Au Canada, les employeurs sont responsables de la déduction et du versement des impôts sur le revenu fédéraux et provinciaux, des cotisations au Régime de pensions du Canada (RPC) et des primes de l’assurance-emploi (EI). Chaque province peut avoir des taux d’imposition spécifiques et des exigences supplémentaires. Aux États-Unis, les employeurs doivent retenir l’impôt fédéral sur le revenu, l’impôt sur la sécurité sociale et l’impôt sur Medicare sur les salaires des employés. De plus, les employeurs paient une portion équivalente pour la Sécurité sociale et Medicare, ainsi que les taxes fédérales et provinciales sur l’assurance-emploi.

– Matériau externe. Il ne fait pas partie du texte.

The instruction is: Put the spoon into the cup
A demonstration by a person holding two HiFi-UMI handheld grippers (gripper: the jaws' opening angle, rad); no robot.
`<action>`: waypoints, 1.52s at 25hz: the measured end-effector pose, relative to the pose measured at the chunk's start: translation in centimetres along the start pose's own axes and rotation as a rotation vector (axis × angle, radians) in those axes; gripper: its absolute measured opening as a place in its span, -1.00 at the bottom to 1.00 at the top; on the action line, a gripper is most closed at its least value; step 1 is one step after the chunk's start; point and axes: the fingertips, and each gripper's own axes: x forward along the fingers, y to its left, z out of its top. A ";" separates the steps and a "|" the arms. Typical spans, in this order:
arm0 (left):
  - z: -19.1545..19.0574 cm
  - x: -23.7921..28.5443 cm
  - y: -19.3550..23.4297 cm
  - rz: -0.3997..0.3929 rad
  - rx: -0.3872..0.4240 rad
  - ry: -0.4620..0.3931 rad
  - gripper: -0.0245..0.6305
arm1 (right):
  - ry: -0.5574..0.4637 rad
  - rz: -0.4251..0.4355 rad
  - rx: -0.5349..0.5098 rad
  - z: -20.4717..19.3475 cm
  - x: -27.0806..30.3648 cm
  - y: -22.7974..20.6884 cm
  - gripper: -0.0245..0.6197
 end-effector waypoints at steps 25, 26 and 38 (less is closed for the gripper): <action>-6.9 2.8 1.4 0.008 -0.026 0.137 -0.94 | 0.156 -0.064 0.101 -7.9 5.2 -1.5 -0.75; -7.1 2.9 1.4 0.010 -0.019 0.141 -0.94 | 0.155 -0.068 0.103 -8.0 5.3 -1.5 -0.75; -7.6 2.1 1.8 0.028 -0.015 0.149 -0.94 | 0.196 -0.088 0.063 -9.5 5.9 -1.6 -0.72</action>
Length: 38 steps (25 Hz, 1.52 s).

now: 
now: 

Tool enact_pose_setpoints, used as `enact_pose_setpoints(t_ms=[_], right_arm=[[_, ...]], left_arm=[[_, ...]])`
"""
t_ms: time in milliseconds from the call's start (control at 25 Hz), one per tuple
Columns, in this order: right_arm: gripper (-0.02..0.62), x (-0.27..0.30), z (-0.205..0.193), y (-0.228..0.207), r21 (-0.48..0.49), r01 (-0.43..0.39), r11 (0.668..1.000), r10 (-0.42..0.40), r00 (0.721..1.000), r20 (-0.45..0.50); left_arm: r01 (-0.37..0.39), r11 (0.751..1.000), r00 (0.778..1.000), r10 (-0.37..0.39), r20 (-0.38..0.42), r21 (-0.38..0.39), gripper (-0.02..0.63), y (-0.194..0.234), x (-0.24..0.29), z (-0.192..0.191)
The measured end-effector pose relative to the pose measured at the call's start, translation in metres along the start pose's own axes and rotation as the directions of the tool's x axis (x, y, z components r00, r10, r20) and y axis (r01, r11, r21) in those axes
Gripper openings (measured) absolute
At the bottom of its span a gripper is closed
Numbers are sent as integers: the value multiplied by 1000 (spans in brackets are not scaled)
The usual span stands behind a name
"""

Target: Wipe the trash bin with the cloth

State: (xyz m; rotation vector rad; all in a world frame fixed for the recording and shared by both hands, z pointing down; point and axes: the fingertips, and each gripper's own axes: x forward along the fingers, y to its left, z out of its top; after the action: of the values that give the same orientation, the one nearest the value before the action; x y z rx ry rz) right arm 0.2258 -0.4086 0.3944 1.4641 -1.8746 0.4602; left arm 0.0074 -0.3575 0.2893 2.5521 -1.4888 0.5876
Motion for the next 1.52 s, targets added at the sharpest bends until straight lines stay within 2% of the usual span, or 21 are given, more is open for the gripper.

Paiement de vacances obligatoire

Les normes d’emploi canadiennes imposent des congés payés. Les employés ont généralement droit à deux semaines de vacances après un an d’emploi, ce droit augmentant avec l’ancienneté. Par exemple, après cinq ans, le droit passe généralement à trois semaines. En revanche, les États-Unis n’ont pas d’exigence fédérale de vacances payées, laissant aux employeurs le soin d’offrir des avantages de vacances à leur discrétion.

Résiliation

Au Canada, les règlements sur la résiliation exigent que les employeurs fournissent un préavis ou un paiement en lieu et place lorsqu’ils mettent fin à une relation d’emploi sans motif apparent. Une indemnité de départ peut aussi être exigée, selon des facteurs comme la durée de service et la juridiction. Aux États-Unis, la plupart des emplois sont « à volonté », ce qui signifie que les employeurs peuvent congédier des employés sans préavis, à condition que ce ne soit pas pour des raisons illégales. Cependant, certaines lois provinciales et accords contractuels peuvent imposer des obligations supplémentaires.

Normes d’emploi

Les normes d’emploi canadiennes couvrent divers aspects tels que les heures de travail, la rémunération des heures supplémentaires, le salaire minimum, les congés et les jours fériés. Ces normes varient selon la province ou le territoire, exigeant que les employeurs connaissent les règlements spécifiques de chaque juridiction où ils opèrent. Aux États-Unis, la FLSA établit des normes fédérales pour le salaire minimum et les heures supplémentaires, mais les États peuvent mettre en place leurs propres lois du travail, souvent plus strictes.

Expertise locale

Faire appel à des professionnels ayant une expertise locale est crucial pour naviguer dans les paysages nuancés de la paie au Canada et aux États-Unis. Les experts locaux connaissent bien les règlements régionaux et peuvent fournir des conseils adaptés aux juridictions spécifiques, assurant une gestion de la paie précise et conforme.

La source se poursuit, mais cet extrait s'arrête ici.